▸ Activity: Copy each line below as written, but skip the pictures.

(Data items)
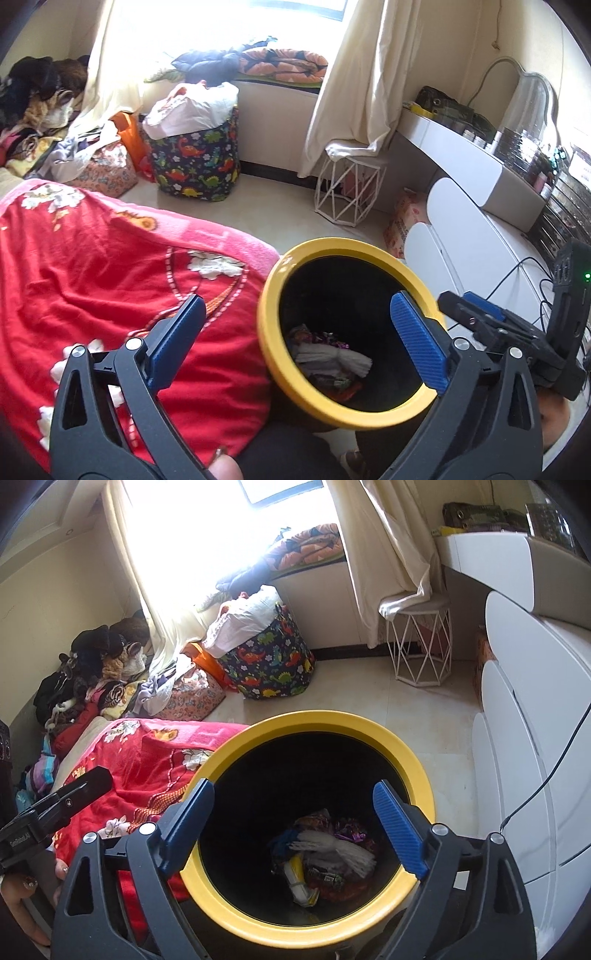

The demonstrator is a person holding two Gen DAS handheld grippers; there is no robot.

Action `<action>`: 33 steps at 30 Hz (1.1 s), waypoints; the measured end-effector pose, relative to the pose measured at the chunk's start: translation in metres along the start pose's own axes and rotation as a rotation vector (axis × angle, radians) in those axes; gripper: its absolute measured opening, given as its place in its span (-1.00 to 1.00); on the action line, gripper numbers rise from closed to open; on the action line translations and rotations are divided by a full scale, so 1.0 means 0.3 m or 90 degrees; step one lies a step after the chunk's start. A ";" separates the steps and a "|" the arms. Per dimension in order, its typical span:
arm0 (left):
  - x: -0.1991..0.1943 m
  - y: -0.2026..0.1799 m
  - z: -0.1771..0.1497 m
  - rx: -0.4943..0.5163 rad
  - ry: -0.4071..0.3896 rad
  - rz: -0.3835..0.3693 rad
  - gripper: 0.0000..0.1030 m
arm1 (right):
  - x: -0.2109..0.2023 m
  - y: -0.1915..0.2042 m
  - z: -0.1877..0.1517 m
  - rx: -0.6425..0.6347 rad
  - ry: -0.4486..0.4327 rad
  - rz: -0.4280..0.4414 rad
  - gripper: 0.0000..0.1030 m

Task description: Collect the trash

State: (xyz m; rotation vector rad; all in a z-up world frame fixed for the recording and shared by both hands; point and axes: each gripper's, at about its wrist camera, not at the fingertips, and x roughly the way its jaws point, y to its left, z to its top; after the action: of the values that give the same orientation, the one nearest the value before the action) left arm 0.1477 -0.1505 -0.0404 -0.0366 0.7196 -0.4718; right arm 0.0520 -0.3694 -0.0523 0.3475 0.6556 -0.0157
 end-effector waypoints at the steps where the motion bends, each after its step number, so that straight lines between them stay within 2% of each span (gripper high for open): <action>1: -0.016 0.015 -0.006 -0.004 -0.003 0.008 0.79 | -0.007 0.011 0.002 -0.005 -0.006 0.002 0.71; 7: -0.113 0.103 -0.045 -0.029 -0.022 0.054 0.79 | -0.063 0.097 -0.009 -0.046 -0.056 0.015 0.87; 19: -0.322 0.186 -0.134 -0.054 -0.109 0.125 0.79 | -0.175 0.255 -0.119 -0.117 -0.170 -0.009 0.87; 33: -0.432 0.197 -0.209 -0.049 -0.199 0.168 0.79 | -0.293 0.284 -0.215 -0.134 -0.293 -0.030 0.87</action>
State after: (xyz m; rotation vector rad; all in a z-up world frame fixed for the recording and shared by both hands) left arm 0.0467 -0.0340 -0.0180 -0.0843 0.4265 -0.1794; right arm -0.0458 -0.2765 -0.0206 0.1161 0.2054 -0.0690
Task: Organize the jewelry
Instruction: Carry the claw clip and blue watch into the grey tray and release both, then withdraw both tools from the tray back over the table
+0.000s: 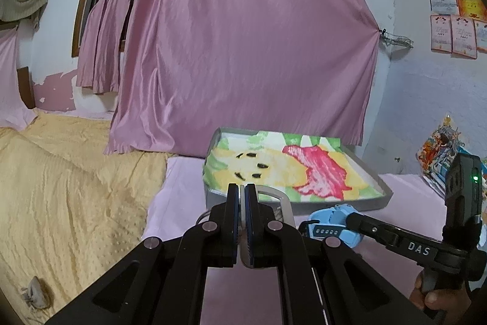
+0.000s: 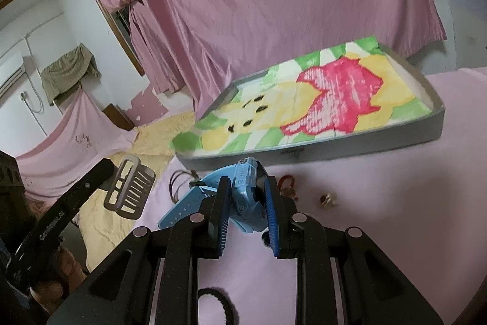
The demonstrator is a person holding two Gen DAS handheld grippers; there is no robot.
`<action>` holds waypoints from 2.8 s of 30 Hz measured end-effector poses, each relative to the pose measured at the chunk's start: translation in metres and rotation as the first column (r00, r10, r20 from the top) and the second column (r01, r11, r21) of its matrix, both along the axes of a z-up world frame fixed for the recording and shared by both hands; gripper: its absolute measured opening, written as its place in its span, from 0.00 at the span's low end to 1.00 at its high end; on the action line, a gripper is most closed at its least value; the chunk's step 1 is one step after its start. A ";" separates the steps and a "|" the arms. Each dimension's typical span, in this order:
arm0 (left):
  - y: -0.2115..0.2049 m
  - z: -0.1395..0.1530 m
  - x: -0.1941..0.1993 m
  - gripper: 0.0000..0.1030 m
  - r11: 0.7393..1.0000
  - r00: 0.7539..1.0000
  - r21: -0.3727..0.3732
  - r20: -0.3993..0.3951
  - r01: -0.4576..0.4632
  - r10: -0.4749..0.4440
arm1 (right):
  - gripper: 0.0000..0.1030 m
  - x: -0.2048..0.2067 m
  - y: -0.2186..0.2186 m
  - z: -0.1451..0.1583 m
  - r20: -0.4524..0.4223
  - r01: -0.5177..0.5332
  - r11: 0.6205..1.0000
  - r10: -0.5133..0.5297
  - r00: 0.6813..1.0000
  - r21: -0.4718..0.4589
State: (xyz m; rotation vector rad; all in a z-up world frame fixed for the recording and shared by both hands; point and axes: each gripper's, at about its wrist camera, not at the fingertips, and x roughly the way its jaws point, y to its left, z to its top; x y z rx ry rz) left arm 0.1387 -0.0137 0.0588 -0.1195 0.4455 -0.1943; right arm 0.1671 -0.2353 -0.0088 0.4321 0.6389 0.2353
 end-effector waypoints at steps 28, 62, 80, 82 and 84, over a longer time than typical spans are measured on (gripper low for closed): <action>-0.035 -0.043 0.145 0.04 0.998 0.973 -0.059 -0.226 0.027 -0.040 | 0.19 0.106 -0.038 -0.018 -0.086 0.111 0.990 -0.119 0.989 -0.089; -0.018 -0.022 0.022 0.98 0.999 1.000 -0.051 -0.031 0.001 -0.002 | 0.92 -0.027 -0.045 0.008 0.129 0.186 0.971 -0.167 0.977 -0.148; -0.016 -0.045 -0.053 0.99 1.000 1.000 -0.005 0.005 -0.017 0.017 | 0.93 -0.104 -0.029 0.004 0.216 0.206 0.941 -0.149 0.965 -0.269; -0.017 -0.049 -0.058 0.99 1.000 1.000 0.005 0.000 -0.008 0.008 | 0.93 -0.107 -0.029 0.002 0.210 0.206 0.939 -0.150 0.966 -0.276; -0.018 -0.053 -0.063 0.99 1.000 1.000 0.019 -0.009 -0.003 0.003 | 0.93 -0.111 -0.031 -0.001 0.206 0.205 0.938 -0.149 0.967 -0.280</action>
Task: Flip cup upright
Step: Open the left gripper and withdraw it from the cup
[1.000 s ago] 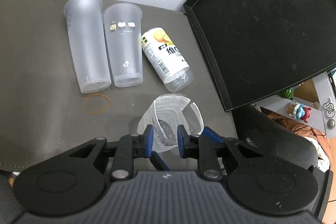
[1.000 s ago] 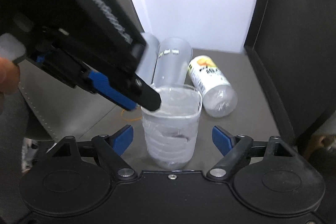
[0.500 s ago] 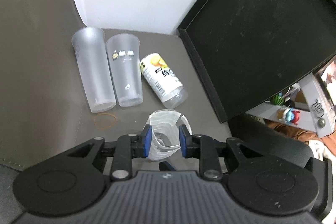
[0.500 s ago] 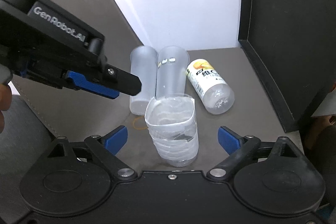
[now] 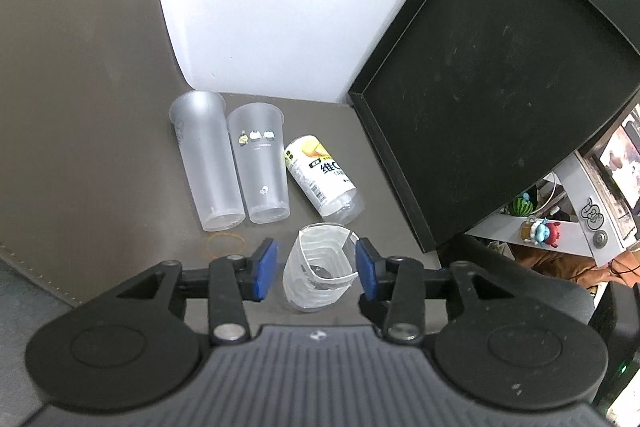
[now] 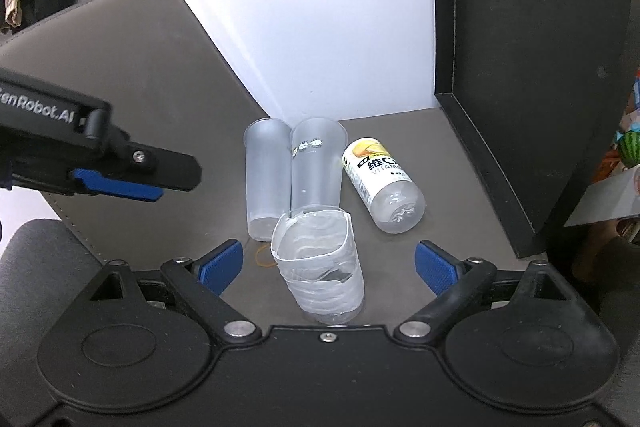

▸ Answer box:
The demonstrator is a person holding two Gen DAS handheld grippers; there is no robot.

Action `<action>`: 33 steps at 30 Hz (1.1 s), waypoints; the measured end-effector pose, relative to the pose measured at the chunk's start: translation in metres along the start pose's own axes and rotation as a rotation vector (axis × angle, radians) in those axes; gripper: its absolute measured opening, given as its place in its span (-1.00 to 1.00); on the action line, gripper numbers rise from closed to open; on the action line translations and rotations are divided by a full scale, so 1.0 means 0.3 m or 90 degrees; step one lies a step after the chunk's start. A ";" separates the steps and a "|" the arms. Per dimension in order, its typical span:
arm0 (left):
  - x: -0.1991..0.1943 m
  - y: -0.2026..0.1799 m
  - z: -0.1771..0.1497 m
  - rx: -0.4943..0.5163 rad
  - ry: -0.4071..0.3896 rad
  - rz: -0.3835..0.3693 rad
  - gripper: 0.0000..0.1030 m
arm1 (right):
  - x: -0.2109..0.2023 m
  - y: -0.1915..0.2042 m
  - z: -0.1877..0.1517 m
  - rx: -0.6425..0.6347 rad
  - ry: -0.4486..0.4327 rad
  - rz: -0.4280..0.4414 rad
  - gripper: 0.0000..0.1030 m

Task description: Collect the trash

State: (xyz m; rotation vector rad; all in a z-up world frame fixed for the recording and shared by both hands; point and axes: each gripper's, at about its wrist camera, not at the fingertips, and x roughly the way its jaws point, y to its left, z to its top; after the action: of the values that give the same orientation, the one nearest the value before the action) left arm 0.1477 -0.1505 -0.0404 -0.0366 0.7196 -0.4718; right arm 0.0520 -0.3694 -0.0523 0.3475 0.6556 -0.0157
 end-effector waypoints at the steps where the motion bends, each after its step number, so that straight lines between them stay within 2% of each span (gripper high for open): <action>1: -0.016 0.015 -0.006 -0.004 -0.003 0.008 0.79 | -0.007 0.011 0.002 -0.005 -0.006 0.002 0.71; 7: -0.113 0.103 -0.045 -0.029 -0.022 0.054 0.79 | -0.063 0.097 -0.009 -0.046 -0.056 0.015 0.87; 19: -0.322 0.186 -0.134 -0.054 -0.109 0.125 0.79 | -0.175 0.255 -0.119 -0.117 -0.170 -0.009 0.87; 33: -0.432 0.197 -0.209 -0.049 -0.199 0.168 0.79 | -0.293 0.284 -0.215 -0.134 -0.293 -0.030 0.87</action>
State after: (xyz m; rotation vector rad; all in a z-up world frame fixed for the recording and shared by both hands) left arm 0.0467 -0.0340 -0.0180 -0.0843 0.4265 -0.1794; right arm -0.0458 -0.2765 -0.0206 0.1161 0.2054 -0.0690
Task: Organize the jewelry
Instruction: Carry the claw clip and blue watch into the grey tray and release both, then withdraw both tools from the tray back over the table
+0.000s: 
+0.000s: 
The demonstrator is a person holding two Gen DAS handheld grippers; there is no robot.
`<action>` holds waypoints from 2.8 s of 30 Hz measured end-effector poses, each relative to the pose measured at the chunk's start: translation in metres and rotation as the first column (r00, r10, r20 from the top) and the second column (r01, r11, r21) of its matrix, both along the axes of a z-up world frame fixed for the recording and shared by both hands; gripper: its absolute measured opening, written as its place in its span, from 0.00 at the span's low end to 1.00 at its high end; on the action line, a gripper is most closed at its least value; the chunk's step 1 is one step after its start. A ";" separates the steps and a "|" the arms. Each dimension's typical span, in this order:
arm0 (left):
  - y: -0.2115..0.2049 m
  - z: -0.1395..0.1530 m
  - x: -0.1941..0.1993 m
  - gripper: 0.0000..0.1030 m
  - r11: 0.7393..1.0000
  - r00: 0.7539..1.0000
  - r21: -0.3727..0.3732
  - r20: -0.3993..0.3951
  - r01: -0.4576..0.4632
  - r10: -0.4749..0.4440
arm1 (right):
  - gripper: 0.0000..0.1030 m
  - x: -0.2048..0.2067 m
  - y: -0.2186..0.2186 m
  - z: -0.1451..0.1583 m
  - r20: -0.4524..0.4223
  - r01: -0.5177..0.5332
  - r11: 0.6205..1.0000
  - r10: -0.5133..0.5297
  - r00: 0.6813..1.0000
  - r21: -0.4718..0.4589
State: (xyz m; rotation vector rad; all in a z-up world frame fixed for the recording and shared by both hands; point and axes: each gripper's, at about its wrist camera, not at the fingertips, and x roughly the way its jaws point, y to its left, z to its top; x y z rx ry rz) left arm 0.1387 -0.0137 0.0588 -0.1195 0.4455 -0.1943; right arm 0.1671 -0.2353 -0.0088 0.4321 0.6389 0.2353
 end-effector waypoints at steps 28, 62, 80, 82 and 84, over a longer time than typical spans are measured on (gripper low for closed): <action>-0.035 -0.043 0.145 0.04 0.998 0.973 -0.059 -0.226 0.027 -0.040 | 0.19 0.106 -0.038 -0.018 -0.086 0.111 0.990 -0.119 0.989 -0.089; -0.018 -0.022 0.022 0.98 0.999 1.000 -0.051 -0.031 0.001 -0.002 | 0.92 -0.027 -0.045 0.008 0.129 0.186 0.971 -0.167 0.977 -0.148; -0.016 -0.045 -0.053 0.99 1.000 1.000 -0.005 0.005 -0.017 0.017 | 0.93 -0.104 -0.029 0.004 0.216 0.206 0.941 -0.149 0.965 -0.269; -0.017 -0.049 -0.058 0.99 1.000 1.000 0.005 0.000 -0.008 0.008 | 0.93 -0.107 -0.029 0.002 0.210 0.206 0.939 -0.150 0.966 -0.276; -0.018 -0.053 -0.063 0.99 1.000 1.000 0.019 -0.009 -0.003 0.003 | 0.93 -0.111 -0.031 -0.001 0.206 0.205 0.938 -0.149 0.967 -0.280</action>
Task: Flip cup upright
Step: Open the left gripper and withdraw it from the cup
[1.000 s ago] 
[1.000 s ago] 
[0.500 s ago] 
[0.500 s ago] 
[now] 
[now] 

This exercise requires no further response.